One giant issue in this will be building user trust and preserving confidentiality and user privacy. Missteps in this area may represent the end of some promising tools, and are probably inevitable. This will probably be a good thing because it will raise awareness and hopefully, lead to the establishment of new industry standards for social privacy management.
In the end, it's not likely to be one -- but perhaps several companies that will make our networks truly portable. The ones that accomplish this successfully will reap a windfall in the form of usage, adoption, data, IP, usage insight, power and profit.
And, when the network becomes portable, loyalty triggers will shift - along with social media business models.
In the future, It won't really matter what users subscribe to ... because it will be easier for users to be, in a sense, omnipresent, traveling at-will to use the "best" features of various tools, sites and services at-will. People may not migrate away from "favorite" sites like Twitter and Facebook - as they seem to be hitting critical mass. However, people will be more likely to have a highly redundant presence across various social media sites, tools, networks and communities.
While this may be great for the user, it will be an uncomfortable reality for social media business. It's likely that we'll see a shakeout within the social media categories ensue, as some players fail, and other sites and tools partner, engage in acquisitions and mergers with other companies -- just like the .com and portal years. Membership numbers will be overshadowed by data that shows either a high level of "in-channel" user engagement - or the creative ability to market directly to individuals (Cost-per-individual marketing) themselves. As users become more active across an array of sites and tools, competition for eyeballs and clicks will increase, making effective advertising a more challenging prospect. Profit models for sites and networks will change with an emphasis on fee-for-service. While free services will continue to exist, we'll see more sites charging for "premium" access. Fee for use and micro-transactions will also play an important role.

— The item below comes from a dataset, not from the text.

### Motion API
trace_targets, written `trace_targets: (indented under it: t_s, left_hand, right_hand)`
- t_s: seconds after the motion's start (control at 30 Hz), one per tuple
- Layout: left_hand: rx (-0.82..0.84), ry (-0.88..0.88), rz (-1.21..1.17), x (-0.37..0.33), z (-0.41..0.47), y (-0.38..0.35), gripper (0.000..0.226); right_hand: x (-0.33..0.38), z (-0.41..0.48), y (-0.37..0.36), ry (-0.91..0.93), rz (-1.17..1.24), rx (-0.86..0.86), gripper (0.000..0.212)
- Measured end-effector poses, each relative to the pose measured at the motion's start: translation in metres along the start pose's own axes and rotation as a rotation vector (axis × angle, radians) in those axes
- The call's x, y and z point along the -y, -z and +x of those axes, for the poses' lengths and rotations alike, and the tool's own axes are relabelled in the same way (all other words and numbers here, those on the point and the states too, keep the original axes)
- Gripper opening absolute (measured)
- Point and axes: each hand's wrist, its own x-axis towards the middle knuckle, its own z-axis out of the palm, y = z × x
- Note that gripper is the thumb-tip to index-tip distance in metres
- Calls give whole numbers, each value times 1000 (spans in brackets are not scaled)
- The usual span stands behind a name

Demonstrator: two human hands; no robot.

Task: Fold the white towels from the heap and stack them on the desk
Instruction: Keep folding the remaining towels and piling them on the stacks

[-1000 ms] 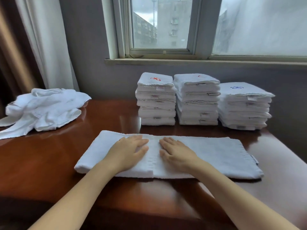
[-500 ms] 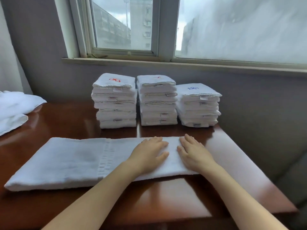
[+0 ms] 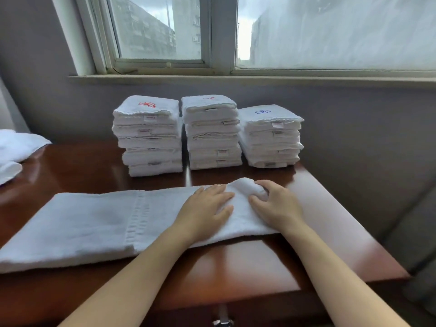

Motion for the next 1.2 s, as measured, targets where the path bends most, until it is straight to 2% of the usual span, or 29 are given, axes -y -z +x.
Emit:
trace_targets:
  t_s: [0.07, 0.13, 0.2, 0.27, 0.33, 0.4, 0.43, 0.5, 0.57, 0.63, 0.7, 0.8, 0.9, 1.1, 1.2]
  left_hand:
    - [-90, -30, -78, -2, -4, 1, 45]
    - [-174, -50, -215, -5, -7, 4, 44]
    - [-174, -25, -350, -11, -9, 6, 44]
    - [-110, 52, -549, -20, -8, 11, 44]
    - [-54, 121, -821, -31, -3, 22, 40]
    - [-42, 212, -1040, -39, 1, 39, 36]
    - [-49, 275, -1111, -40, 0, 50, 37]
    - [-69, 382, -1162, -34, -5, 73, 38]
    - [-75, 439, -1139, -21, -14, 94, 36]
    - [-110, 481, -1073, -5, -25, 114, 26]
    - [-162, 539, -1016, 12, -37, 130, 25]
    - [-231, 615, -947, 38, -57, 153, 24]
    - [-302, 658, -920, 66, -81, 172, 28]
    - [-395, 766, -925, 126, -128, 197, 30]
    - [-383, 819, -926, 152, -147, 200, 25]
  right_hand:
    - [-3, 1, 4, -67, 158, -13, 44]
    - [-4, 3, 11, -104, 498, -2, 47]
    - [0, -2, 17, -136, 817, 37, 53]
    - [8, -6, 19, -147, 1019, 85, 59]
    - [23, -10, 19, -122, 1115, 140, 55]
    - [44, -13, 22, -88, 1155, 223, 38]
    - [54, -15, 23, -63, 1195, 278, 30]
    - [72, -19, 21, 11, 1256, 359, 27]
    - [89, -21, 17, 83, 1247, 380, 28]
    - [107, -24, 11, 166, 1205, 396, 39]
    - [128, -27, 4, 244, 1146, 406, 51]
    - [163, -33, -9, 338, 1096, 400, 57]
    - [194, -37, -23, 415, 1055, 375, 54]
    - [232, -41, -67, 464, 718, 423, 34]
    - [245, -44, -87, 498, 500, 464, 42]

To justify fees - user experience will again take center stage, as users will demand highly ergonomic, seamless experiences with full features and functionality. Social media sites, networks, tools and channels will become more important for their features, performance and functionality (like Amazon was) rather than their ability to provide us with access and control over an in-channel network.
When the smoke clears and the frenzy of social media tool proliferation dies down, we'll see different loyalty drivers at play. In the end, the winners will be the ones focused heavily on serving customer needs, providing a well integrated experience, preserving privacy and identity and providing outstanding performance. Privacy will take center stage as the public becomes more ardently concerned about the data available in the cloud. Customer loyalty will belong to proven trust agents...rather than ruddy pioneers.